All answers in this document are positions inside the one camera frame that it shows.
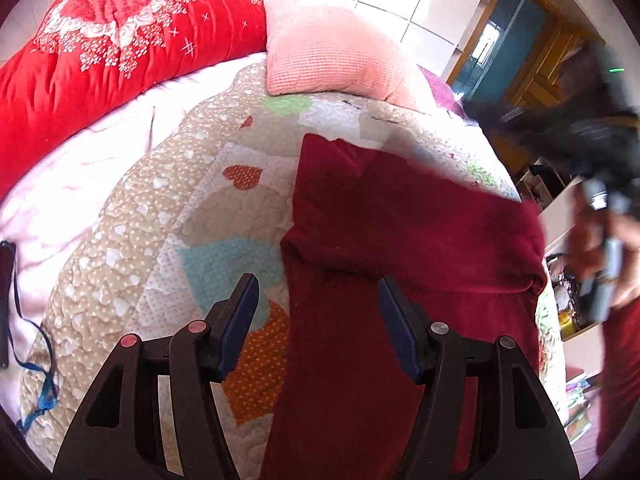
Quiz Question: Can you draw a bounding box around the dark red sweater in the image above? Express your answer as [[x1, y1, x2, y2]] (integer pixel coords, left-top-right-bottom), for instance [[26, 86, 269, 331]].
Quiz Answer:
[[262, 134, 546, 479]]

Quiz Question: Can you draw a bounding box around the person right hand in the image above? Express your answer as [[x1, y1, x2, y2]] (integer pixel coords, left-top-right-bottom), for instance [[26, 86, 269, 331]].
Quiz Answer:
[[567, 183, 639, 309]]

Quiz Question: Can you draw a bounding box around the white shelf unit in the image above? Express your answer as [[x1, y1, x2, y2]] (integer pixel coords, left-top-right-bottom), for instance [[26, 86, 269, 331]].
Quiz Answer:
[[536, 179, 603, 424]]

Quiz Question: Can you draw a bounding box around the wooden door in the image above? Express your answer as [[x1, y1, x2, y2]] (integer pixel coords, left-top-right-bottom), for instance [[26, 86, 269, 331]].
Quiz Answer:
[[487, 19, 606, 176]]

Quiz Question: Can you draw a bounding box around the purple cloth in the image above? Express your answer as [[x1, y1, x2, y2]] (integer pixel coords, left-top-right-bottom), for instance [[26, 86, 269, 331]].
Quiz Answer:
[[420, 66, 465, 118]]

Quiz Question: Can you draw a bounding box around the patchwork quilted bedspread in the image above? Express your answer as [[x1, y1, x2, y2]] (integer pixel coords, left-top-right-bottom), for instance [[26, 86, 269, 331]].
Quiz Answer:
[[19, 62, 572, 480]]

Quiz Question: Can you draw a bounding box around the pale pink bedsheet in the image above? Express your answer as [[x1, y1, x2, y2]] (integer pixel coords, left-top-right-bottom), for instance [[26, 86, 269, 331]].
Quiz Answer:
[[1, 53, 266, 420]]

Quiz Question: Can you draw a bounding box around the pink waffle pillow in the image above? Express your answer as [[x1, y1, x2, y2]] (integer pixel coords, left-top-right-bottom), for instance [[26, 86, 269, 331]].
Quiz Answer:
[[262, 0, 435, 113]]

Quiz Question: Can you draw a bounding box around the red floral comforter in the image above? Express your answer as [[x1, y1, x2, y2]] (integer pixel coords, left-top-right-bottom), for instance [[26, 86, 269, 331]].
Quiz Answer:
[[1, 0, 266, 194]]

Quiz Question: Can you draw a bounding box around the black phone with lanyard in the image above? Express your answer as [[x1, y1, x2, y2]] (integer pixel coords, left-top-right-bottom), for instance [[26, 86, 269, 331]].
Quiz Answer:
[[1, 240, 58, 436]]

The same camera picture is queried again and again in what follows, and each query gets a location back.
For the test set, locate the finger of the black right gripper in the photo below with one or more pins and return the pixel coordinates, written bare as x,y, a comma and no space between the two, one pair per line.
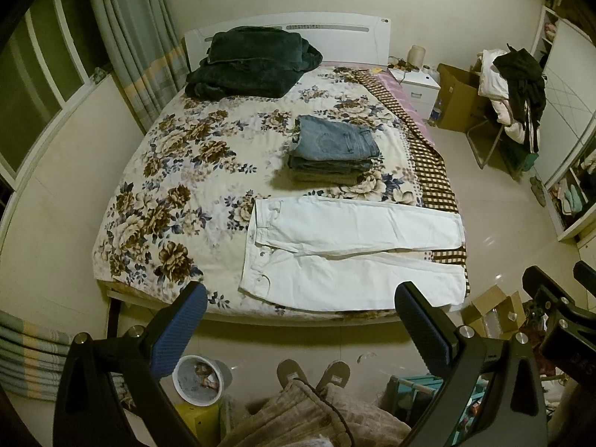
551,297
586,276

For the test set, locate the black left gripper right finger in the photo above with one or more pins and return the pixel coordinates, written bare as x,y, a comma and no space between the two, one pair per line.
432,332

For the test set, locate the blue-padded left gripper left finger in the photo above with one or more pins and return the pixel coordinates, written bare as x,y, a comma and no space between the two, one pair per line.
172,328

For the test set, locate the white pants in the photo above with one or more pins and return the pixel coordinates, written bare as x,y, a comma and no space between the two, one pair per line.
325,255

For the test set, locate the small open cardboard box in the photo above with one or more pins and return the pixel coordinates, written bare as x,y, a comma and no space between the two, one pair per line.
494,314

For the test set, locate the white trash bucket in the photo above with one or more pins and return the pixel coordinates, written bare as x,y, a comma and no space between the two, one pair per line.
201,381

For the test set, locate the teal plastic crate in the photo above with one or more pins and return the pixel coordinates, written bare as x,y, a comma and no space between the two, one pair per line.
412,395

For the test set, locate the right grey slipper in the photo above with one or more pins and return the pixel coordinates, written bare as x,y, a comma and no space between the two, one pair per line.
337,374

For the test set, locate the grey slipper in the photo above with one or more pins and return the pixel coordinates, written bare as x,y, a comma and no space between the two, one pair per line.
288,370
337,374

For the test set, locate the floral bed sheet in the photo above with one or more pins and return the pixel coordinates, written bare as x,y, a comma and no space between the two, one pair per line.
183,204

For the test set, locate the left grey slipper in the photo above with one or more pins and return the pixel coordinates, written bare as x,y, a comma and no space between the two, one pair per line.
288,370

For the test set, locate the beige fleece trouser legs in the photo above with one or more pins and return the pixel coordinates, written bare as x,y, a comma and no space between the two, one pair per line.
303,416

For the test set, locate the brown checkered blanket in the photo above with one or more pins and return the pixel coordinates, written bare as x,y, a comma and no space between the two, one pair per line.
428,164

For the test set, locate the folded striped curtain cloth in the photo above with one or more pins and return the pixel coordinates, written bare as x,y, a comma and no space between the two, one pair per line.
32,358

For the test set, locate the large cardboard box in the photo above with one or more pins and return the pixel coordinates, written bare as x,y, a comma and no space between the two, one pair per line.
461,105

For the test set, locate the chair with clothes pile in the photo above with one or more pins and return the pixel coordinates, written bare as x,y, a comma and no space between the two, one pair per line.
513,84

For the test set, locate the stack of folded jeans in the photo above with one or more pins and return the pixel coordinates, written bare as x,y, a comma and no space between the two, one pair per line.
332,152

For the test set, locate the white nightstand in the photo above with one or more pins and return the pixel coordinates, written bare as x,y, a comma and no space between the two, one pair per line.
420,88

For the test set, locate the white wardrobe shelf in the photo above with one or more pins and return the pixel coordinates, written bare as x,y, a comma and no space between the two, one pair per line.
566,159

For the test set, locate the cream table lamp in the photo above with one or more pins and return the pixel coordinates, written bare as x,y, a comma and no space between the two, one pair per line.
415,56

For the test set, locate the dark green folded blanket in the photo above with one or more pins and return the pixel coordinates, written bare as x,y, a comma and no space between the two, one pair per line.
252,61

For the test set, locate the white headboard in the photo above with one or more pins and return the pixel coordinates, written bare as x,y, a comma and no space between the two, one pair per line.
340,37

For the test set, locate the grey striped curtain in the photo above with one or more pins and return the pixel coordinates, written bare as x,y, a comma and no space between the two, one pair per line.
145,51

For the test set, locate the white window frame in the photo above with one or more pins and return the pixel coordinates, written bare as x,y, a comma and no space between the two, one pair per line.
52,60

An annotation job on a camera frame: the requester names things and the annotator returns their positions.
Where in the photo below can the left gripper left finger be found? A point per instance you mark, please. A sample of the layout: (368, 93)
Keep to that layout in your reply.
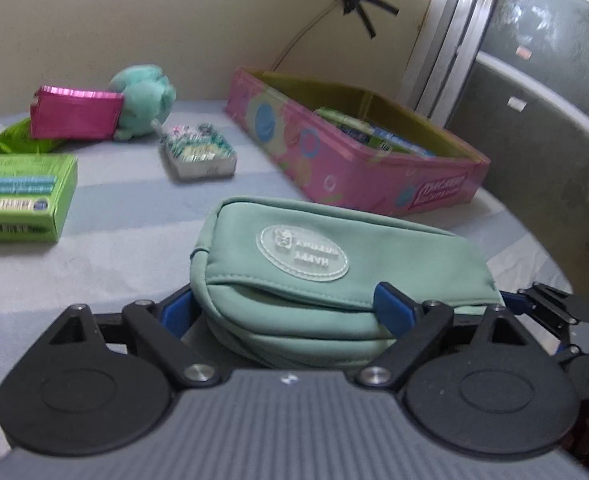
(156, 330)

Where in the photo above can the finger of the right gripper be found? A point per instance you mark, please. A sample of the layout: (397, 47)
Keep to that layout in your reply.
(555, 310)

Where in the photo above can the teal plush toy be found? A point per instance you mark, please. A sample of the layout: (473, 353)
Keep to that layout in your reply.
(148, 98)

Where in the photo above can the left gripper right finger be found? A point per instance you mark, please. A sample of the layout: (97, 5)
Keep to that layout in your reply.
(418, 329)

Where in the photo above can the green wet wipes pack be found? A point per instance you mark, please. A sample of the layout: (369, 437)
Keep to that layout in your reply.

####

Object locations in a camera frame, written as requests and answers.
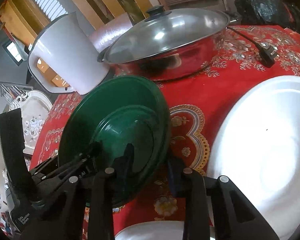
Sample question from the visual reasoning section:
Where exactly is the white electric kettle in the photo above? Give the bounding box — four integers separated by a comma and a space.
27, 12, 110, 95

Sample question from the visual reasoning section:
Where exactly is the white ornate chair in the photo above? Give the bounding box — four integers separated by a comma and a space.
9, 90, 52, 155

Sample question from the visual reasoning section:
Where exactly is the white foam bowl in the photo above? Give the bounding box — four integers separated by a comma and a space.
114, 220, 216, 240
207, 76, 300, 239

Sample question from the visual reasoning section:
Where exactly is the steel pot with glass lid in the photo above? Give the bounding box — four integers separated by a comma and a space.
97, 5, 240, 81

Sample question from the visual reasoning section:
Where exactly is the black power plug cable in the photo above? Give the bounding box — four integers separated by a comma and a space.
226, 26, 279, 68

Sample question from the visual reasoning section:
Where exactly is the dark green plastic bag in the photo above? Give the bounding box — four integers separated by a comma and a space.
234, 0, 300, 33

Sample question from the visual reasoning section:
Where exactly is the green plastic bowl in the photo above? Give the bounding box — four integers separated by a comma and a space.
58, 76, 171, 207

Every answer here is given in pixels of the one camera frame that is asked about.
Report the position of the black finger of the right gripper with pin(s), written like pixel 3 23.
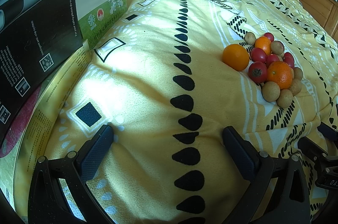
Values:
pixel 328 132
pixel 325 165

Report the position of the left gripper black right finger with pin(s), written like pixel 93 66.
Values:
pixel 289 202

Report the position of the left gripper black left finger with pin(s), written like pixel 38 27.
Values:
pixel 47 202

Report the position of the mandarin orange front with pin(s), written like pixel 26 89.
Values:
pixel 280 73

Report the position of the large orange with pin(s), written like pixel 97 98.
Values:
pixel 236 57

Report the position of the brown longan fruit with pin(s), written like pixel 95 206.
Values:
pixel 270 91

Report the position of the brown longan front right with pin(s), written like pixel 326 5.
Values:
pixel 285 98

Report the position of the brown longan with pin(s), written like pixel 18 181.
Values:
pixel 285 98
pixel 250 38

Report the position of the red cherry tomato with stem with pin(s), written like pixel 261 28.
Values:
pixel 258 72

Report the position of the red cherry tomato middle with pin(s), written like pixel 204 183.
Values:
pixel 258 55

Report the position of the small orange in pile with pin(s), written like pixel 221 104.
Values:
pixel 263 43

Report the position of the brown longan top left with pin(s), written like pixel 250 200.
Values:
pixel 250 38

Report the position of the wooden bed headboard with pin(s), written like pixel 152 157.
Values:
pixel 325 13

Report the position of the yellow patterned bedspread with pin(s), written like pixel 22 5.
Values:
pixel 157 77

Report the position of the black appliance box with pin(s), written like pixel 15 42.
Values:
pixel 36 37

####

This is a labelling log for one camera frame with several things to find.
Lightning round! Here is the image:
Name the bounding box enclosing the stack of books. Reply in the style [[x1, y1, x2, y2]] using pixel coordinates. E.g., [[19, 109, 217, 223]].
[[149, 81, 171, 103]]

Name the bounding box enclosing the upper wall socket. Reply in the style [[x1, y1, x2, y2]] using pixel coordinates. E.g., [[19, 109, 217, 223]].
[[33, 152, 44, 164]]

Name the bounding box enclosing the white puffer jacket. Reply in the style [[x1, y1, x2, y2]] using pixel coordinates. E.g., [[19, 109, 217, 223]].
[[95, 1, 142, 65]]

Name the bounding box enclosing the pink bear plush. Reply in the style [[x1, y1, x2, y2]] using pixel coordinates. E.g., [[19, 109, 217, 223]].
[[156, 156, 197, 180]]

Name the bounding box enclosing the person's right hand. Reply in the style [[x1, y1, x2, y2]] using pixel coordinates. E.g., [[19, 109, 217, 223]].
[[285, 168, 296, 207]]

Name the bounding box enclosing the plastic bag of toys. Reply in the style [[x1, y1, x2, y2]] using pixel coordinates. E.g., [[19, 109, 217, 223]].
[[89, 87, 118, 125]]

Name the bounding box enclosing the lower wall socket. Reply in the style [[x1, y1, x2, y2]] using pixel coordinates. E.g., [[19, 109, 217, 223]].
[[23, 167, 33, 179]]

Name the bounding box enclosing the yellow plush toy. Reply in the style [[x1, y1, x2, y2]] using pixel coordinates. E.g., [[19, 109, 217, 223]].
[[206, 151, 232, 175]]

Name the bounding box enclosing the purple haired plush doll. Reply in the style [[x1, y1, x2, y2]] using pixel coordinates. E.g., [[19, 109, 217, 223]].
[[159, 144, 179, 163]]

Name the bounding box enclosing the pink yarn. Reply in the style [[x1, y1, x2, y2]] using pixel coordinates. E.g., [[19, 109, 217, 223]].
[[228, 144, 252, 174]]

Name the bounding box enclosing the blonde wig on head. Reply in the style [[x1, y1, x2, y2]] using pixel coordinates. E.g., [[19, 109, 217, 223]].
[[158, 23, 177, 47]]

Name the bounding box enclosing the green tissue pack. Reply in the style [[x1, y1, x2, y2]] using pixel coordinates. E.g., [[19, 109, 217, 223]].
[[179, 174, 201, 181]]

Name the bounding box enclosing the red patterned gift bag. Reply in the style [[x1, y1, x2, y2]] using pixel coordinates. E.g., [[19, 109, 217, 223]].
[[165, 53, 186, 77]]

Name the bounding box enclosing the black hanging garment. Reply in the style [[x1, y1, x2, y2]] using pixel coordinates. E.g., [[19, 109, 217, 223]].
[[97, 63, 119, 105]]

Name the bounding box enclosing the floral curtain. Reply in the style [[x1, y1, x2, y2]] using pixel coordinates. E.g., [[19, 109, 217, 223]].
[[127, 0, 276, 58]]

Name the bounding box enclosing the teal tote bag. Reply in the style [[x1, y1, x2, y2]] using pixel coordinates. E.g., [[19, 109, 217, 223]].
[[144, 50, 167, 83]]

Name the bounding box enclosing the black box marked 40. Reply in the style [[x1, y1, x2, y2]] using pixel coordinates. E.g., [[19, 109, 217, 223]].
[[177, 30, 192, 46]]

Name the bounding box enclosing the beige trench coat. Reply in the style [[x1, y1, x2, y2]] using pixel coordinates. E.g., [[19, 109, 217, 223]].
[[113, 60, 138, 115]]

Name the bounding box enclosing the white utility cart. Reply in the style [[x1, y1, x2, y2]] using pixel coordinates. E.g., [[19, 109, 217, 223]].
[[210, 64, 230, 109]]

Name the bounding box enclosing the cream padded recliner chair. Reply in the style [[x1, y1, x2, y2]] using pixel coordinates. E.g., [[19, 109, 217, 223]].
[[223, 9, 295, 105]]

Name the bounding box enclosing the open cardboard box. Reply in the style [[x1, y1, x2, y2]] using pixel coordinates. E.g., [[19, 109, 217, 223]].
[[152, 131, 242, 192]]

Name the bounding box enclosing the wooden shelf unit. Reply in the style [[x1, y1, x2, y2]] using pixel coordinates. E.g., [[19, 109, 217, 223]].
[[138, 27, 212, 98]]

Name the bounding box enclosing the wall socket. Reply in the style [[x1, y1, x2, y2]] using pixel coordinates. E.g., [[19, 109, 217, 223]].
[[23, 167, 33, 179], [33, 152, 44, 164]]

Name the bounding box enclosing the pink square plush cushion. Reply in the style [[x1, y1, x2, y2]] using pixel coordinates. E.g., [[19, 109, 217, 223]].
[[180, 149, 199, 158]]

####

→ Exercise brief
Where the string "things" appears in a line of the listing, copy that line.

→ Task output
An annotation job on a camera frame: the requester names things and the annotator returns their positions.
This is a labelling log for one camera frame with several things to find.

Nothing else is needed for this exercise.